WHAT IS REQUIRED
Find each line below containing the word "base" and copy it.

SUPPLIED DATA

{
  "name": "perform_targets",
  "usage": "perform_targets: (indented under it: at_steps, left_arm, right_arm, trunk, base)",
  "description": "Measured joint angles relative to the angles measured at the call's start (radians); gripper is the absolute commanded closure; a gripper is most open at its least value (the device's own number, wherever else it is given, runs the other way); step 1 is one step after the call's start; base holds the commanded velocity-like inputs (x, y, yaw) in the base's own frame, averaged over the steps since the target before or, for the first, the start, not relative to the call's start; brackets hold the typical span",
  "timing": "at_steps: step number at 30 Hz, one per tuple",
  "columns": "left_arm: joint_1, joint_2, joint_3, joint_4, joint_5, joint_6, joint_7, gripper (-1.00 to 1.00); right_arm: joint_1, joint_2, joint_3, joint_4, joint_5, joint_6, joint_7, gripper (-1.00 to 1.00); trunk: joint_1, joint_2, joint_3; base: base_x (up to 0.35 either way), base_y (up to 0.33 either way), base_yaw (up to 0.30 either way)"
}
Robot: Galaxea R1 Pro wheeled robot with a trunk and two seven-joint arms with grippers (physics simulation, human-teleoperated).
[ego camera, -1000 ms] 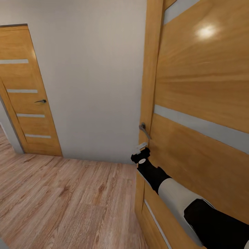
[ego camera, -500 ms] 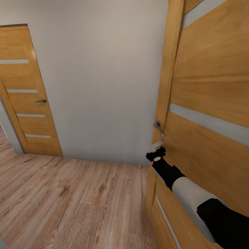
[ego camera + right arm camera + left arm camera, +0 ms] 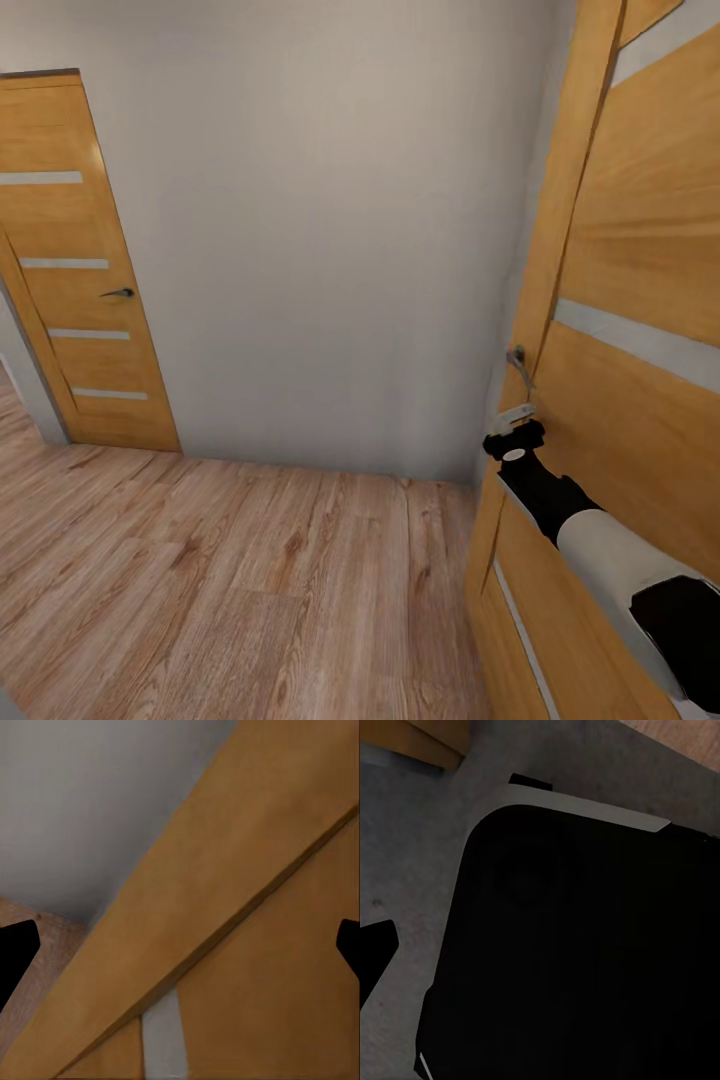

RESPONSE
  "usage": "perform_targets: (indented under it: at_steps, left_arm, right_arm, trunk, base)",
  "description": "Measured joint angles relative to the angles measured at the call's start (radians); gripper is the absolute commanded closure; a gripper is most open at its least value (the device's own number, wherever else it is given, runs the other way); step 1 is one step after the call's start; base holds the commanded velocity-like inputs (x, y, yaw) in the base's own frame, averaged over the steps since the target before or, for the first, the start, not relative to the call's start; brackets hold the typical span",
  "columns": "left_arm: joint_1, joint_2, joint_3, joint_4, joint_5, joint_6, joint_7, gripper (-1.00 to 1.00); right_arm: joint_1, joint_2, joint_3, joint_4, joint_5, joint_6, joint_7, gripper (-1.00 to 1.00); trunk: joint_1, joint_2, joint_3; base: base_x (up to 0.35 either way), base_y (up to 0.33 either way), base_yaw (up to 0.30 either way)"

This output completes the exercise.